● **The data**:
--- --- ---
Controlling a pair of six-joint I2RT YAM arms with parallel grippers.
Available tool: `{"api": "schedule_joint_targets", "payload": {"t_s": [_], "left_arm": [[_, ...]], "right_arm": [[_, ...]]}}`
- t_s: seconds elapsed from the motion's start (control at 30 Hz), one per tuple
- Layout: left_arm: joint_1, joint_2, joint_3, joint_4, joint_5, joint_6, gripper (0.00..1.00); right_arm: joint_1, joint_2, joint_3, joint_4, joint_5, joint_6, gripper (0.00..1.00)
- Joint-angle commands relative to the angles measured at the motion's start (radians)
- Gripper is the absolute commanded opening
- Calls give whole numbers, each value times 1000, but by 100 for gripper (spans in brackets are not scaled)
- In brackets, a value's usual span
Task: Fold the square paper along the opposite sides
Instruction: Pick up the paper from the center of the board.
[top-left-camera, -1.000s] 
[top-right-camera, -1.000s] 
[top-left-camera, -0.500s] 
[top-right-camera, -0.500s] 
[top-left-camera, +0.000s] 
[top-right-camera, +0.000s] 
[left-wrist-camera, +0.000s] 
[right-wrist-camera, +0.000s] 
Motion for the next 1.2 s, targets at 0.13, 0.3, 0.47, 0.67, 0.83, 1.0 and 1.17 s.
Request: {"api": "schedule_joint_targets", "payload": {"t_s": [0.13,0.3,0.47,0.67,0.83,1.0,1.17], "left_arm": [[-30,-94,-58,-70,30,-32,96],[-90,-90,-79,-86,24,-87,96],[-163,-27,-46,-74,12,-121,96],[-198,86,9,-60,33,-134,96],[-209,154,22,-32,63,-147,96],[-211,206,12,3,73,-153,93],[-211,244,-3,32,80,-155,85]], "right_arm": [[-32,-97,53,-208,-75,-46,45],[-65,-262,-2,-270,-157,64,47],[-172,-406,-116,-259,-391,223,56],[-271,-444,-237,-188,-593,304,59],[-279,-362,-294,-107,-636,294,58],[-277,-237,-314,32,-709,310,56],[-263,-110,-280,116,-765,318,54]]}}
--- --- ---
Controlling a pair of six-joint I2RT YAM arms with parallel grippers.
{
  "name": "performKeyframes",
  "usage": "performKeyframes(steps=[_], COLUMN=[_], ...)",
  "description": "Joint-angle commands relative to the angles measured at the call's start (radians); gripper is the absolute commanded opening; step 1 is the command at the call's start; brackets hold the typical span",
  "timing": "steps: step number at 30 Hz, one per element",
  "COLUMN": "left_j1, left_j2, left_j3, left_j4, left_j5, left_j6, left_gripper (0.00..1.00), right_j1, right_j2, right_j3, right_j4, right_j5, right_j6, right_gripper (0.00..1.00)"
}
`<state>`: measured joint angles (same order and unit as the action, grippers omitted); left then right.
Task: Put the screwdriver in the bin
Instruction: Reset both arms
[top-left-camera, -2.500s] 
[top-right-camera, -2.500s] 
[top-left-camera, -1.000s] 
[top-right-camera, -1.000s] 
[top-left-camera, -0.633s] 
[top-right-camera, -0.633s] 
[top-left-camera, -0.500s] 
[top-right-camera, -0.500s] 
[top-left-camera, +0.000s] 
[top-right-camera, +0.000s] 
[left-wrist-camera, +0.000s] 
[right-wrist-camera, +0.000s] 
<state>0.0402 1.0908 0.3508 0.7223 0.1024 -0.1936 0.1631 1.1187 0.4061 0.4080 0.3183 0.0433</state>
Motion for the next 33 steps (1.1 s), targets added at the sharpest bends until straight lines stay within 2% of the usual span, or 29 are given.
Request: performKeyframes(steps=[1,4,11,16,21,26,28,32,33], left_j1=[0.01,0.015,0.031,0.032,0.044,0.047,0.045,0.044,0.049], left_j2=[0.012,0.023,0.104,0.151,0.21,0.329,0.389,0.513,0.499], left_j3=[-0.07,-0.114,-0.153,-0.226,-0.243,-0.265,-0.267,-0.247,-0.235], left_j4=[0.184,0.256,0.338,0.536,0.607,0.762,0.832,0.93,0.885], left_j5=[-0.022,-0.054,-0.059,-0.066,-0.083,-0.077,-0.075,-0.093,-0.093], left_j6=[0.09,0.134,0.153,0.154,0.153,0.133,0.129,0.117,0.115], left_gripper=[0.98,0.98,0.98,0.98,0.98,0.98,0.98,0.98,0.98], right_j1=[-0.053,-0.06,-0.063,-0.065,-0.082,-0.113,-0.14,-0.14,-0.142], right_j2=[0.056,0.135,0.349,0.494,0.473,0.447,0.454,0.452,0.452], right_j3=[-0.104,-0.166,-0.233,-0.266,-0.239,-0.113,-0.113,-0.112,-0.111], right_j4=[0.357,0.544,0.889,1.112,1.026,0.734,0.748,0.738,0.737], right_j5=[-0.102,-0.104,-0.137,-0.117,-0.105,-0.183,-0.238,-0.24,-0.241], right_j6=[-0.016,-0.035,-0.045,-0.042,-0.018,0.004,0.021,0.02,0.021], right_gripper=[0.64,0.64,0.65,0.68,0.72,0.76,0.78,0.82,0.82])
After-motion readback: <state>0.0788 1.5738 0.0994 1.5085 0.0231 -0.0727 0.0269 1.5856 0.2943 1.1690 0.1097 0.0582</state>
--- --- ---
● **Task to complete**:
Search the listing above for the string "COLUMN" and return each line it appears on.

● **Exercise answer**:
  "usage": "performKeyframes(steps=[_], COLUMN=[_], ...)",
  "COLUMN": "left_j1, left_j2, left_j3, left_j4, left_j5, left_j6, left_gripper (0.00..1.00), right_j1, right_j2, right_j3, right_j4, right_j5, right_j6, right_gripper (0.00..1.00)"

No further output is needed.